▶ **Problem details**: Reprint the whole of the data exactly.
(The data)
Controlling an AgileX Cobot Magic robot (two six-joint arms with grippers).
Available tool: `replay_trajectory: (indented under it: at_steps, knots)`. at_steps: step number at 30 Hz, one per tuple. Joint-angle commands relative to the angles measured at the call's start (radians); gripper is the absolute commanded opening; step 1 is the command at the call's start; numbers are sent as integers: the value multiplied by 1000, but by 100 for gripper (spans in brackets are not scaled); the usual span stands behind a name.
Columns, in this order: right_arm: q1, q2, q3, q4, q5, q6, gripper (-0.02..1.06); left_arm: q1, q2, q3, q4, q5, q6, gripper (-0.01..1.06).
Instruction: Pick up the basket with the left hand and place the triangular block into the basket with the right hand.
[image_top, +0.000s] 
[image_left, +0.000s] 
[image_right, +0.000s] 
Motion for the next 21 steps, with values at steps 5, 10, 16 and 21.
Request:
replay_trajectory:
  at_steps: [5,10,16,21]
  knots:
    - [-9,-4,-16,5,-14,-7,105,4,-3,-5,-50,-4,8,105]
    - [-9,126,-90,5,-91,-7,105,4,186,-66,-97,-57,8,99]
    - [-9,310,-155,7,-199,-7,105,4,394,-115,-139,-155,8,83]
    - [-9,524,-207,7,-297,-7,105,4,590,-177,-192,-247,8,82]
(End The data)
▶ **Exercise solution**:
Controlling an AgileX Cobot Magic robot (two six-joint arms with grippers).
Available tool: `replay_trajectory: (indented under it: at_steps, knots)`. at_steps: step number at 30 Hz, one per tuple. Joint-angle commands relative to the angles measured at the call's start (radians); gripper is the absolute commanded opening; step 1 is the command at the call's start; numbers are sent as integers: the value multiplied by 1000, but by 100 for gripper (spans in brackets are not scaled); the usual span stands behind a name.
Columns, in this order: right_arm: q1, q2, q3, q4, q5, q6, gripper (-0.02..1.06); left_arm: q1, q2, q3, q4, q5, q6, gripper (-0.01..1.06).
Instruction: Pick up the basket with the left hand and place the triangular block into the basket with the right hand.
[image_top, +0.000s] 
[image_left, +0.000s] 
[image_right, +0.000s] 
Motion for the next 21 steps, with values at steps 5, 10, 16 and 21.
Request:
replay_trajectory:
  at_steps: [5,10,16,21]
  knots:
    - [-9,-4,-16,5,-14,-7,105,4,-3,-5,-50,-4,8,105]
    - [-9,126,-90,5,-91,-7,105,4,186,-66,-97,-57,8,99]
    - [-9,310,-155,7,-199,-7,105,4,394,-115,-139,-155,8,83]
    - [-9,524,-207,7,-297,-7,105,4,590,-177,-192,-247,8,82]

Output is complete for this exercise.